Like the bonding potential energy, the stability of an arrangement of atoms is a function of the Lennard-Jones separation distance. As the separation distance decreases below equilibrium, the potential energy becomes increasingly positive (indicating a repulsive force). Such a large potential energy is energetically unfavorable, as it indicates an overlapping of atomic orbitals. However, at long separation distances, the potential energy is negative and approaches zero as the separation distance increases to infinity (indicating an attractive force). This indicates that at long-range distances, the pair of atoms or molecules experiences a small stabilizing force. Lastly, as the separation between the two particles reaches a distance slightly greater than σ, the potential energy reaches a minimum value (indicating zero force). At this point, the pair of particles is most stable and will remain in that orientation until an external force is exerted upon it.

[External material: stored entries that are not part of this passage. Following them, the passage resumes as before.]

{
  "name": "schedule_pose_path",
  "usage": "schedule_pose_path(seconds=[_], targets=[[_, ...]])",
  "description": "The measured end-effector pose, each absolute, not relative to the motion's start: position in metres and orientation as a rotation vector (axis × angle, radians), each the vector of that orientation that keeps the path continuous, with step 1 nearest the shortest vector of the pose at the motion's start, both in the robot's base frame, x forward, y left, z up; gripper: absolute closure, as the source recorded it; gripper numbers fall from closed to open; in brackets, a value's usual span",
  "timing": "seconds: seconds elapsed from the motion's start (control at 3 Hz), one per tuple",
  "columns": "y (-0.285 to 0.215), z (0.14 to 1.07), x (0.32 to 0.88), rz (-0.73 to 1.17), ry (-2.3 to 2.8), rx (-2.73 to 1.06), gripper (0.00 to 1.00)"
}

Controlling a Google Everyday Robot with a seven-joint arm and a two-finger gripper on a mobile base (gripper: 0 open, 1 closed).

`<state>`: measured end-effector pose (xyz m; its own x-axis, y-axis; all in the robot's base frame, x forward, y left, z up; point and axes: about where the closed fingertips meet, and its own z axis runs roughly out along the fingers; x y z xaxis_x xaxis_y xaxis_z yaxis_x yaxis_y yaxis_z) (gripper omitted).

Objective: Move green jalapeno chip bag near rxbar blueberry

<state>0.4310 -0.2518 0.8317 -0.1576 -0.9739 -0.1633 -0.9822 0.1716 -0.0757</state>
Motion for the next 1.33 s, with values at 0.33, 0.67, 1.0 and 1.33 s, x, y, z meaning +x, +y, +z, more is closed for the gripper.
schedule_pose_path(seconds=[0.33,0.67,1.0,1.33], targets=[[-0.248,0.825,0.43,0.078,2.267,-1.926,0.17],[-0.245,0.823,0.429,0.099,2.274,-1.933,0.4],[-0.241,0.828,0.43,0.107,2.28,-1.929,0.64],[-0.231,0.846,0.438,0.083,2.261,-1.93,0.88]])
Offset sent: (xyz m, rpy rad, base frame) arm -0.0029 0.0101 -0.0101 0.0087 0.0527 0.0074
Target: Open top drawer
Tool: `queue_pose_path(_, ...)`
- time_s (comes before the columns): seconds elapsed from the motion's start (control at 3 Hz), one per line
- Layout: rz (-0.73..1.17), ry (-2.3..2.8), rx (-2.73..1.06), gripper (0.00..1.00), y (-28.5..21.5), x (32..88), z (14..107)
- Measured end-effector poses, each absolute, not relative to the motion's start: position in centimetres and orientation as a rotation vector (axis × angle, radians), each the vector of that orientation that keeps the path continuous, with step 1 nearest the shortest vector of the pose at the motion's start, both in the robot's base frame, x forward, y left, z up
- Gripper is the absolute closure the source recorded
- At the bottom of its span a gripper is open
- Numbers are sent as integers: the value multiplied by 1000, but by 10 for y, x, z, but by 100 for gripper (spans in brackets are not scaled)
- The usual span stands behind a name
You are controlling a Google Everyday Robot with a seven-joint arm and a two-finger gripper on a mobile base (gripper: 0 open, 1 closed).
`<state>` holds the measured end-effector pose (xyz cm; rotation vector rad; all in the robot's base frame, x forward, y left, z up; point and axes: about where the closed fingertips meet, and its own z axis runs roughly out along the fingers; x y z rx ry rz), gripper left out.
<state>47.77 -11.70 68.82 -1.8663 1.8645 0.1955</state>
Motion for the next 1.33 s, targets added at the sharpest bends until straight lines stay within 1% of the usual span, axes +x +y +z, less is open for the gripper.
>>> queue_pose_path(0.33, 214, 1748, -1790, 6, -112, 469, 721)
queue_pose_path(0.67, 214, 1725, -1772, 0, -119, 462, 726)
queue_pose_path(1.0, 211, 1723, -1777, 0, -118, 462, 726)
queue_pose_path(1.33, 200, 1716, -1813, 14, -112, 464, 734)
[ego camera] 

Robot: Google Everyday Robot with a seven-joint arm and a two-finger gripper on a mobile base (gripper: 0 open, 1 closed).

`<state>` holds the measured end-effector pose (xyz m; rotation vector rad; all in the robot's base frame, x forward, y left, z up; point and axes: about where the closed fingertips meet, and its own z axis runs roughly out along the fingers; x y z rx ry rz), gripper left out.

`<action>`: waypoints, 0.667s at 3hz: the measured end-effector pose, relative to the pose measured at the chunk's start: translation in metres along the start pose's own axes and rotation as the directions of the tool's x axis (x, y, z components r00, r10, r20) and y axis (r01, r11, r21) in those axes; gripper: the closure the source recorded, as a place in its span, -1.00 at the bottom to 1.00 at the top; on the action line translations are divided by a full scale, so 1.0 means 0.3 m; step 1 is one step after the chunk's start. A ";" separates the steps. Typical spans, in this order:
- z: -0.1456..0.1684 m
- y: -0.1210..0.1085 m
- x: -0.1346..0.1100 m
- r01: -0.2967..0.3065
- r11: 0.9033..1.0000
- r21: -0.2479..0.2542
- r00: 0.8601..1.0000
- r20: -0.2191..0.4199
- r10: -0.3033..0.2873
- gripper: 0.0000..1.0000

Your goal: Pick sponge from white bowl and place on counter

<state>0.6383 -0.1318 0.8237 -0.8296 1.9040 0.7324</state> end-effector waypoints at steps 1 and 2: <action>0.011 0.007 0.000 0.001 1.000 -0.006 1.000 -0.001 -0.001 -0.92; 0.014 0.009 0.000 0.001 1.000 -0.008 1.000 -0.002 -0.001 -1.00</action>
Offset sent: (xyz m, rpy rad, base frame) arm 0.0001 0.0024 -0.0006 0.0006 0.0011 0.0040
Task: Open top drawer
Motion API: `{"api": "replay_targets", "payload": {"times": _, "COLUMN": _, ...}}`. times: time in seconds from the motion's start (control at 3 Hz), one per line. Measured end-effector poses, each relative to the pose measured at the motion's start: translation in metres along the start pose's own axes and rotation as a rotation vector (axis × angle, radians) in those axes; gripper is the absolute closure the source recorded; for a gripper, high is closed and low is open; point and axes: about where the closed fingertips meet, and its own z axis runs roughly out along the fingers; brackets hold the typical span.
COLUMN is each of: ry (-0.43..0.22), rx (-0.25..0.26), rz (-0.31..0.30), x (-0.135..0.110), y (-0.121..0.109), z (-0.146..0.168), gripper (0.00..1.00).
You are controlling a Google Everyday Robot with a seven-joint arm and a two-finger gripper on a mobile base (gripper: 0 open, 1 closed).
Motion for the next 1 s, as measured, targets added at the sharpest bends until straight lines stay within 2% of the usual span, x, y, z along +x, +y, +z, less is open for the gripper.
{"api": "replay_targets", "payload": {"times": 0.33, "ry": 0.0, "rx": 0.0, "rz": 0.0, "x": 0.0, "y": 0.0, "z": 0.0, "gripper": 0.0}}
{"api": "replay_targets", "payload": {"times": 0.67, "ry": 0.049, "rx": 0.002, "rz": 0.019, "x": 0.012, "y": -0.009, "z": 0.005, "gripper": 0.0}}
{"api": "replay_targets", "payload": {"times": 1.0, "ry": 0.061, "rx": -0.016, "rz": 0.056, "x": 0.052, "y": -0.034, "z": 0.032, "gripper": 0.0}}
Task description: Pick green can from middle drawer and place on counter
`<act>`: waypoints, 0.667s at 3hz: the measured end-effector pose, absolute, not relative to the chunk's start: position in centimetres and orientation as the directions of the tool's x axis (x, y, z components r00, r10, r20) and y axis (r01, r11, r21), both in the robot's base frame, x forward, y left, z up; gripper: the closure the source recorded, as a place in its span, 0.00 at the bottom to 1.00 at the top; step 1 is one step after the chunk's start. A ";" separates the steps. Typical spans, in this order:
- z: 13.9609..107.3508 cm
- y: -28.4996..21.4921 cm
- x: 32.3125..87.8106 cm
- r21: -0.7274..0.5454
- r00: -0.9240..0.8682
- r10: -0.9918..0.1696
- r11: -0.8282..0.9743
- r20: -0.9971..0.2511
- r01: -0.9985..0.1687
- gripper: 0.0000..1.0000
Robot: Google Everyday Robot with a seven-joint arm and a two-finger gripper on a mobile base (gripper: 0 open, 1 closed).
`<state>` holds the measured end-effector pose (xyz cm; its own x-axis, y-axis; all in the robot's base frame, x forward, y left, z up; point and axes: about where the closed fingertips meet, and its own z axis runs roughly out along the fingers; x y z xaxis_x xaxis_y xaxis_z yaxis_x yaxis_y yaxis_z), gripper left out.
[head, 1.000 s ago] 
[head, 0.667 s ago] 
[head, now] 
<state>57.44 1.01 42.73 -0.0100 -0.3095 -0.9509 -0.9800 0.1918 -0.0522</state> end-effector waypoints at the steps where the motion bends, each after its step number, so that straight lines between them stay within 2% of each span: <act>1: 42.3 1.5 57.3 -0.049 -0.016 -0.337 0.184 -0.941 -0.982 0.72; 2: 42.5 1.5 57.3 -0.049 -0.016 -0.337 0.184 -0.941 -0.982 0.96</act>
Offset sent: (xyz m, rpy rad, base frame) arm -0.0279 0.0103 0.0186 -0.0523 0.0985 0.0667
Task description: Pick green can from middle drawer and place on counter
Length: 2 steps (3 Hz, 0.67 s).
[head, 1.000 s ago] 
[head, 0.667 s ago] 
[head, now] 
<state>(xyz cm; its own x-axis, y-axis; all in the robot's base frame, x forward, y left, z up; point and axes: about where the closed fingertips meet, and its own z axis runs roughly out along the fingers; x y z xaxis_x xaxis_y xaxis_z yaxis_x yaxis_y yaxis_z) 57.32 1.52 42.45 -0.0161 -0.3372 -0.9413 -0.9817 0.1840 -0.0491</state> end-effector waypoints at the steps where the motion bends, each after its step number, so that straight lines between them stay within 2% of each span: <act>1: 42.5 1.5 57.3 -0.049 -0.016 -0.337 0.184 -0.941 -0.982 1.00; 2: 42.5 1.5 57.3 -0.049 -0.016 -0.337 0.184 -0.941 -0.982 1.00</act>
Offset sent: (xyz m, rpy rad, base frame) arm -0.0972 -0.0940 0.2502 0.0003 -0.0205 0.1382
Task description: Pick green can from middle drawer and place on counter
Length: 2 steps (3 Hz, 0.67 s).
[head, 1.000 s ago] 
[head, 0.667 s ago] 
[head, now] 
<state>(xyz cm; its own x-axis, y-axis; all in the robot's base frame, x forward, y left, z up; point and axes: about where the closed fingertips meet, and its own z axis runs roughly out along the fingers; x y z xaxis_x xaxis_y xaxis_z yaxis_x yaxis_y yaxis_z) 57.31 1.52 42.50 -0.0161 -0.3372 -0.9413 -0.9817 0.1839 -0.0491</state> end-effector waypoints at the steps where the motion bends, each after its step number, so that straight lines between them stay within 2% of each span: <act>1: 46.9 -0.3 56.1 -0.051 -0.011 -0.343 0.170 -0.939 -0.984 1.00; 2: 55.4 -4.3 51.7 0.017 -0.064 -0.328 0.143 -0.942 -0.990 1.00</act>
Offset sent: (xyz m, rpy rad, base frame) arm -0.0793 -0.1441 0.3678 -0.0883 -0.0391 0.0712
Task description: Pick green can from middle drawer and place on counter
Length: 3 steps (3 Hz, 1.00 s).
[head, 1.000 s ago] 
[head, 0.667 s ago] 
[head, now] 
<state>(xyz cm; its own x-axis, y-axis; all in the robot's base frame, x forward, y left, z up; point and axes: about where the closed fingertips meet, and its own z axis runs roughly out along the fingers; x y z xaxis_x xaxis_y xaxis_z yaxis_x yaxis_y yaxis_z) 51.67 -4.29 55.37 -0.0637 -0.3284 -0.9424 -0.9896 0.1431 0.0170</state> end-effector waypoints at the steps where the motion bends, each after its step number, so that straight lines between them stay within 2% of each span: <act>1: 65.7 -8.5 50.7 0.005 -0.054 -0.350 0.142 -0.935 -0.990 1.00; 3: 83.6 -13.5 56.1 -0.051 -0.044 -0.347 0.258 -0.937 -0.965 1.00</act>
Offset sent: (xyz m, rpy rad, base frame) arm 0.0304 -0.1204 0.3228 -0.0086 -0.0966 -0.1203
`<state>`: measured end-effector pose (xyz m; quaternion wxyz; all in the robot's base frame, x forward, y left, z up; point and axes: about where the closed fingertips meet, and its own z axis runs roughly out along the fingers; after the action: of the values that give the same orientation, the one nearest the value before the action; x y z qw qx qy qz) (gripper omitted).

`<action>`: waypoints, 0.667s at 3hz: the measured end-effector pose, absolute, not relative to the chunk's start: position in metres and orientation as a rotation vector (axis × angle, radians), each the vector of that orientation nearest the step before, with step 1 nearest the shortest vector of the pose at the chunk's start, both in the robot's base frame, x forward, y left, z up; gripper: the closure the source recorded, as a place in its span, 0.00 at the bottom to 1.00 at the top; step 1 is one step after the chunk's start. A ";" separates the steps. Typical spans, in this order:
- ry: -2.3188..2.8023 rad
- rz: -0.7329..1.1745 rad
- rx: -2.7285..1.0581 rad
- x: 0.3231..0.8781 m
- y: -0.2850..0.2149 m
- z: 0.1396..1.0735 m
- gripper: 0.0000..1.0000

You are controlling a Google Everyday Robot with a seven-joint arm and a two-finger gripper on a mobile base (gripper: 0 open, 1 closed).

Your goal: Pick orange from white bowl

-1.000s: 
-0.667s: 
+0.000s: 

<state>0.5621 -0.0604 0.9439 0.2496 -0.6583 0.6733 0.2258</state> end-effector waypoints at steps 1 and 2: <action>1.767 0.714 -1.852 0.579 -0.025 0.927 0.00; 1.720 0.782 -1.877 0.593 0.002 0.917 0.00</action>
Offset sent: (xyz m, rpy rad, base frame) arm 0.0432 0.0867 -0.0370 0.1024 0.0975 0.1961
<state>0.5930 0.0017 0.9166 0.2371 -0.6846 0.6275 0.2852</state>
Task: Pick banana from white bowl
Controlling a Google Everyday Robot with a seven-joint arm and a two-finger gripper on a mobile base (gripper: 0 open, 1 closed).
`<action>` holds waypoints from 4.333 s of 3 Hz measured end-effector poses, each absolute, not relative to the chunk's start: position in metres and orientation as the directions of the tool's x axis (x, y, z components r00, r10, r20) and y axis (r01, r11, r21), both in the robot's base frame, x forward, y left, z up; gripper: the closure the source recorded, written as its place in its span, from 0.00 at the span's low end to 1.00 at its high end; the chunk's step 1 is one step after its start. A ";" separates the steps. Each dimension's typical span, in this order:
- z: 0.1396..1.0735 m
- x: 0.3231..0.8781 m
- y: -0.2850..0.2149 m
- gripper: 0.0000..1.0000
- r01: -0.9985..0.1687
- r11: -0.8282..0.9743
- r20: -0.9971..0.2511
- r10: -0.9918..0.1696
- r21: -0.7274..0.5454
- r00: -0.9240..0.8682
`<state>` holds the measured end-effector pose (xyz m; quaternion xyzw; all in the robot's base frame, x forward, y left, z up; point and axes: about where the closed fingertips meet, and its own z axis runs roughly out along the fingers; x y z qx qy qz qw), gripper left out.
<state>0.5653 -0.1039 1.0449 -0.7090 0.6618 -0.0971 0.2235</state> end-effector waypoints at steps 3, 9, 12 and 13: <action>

Recall that the force can be determined from the PE graph by taking the negative of the derivative (technically, the gradient):
$$F = -\dfrac{\nabla U}{\nabla r} \implies F = -\dfrac{\partial U}{\partial r}$$
So the places on this curve that have negative slopes have positive forces, and the positive direction is in the +r-direction, which is a repulsive force. When the slope is positive, the force direction is negative, which is in the -r-direction and is therefore attractive. We therefore have a force that is alternately repulsive and attractive around a certain equilibrium position – near the bottom of the dip, usually called a potential well. The PE curve down there is closely approximated by a parabola, so the KE and PE of the particle combine to result in a physical system that looks very much like two particles bound together with a spring, with the equilibrium point of the spring being the separation of the particles associated with the bottom of the well.
We know that when we add energy to a spring system, the amplitude of the oscillations increases. The same is true here – the distance across the well widens. But unlike a spring system, this PE curve is not quite symmetric. When the energy of the particle-particle system is increased, the average separation actually increases. Keep in mind that when energy is added to a macroscopic system, it gets distributed through all the particles, raising all of their energies, and increasing all of their average separations. If we have N particles in a row, and the average separation increases by some small factor, then the overall length of this chain of particles increases by the same factor. While the amount of change on the microscopic level is incredibly small, it is measurable on the macroscopic level because there are so many particles.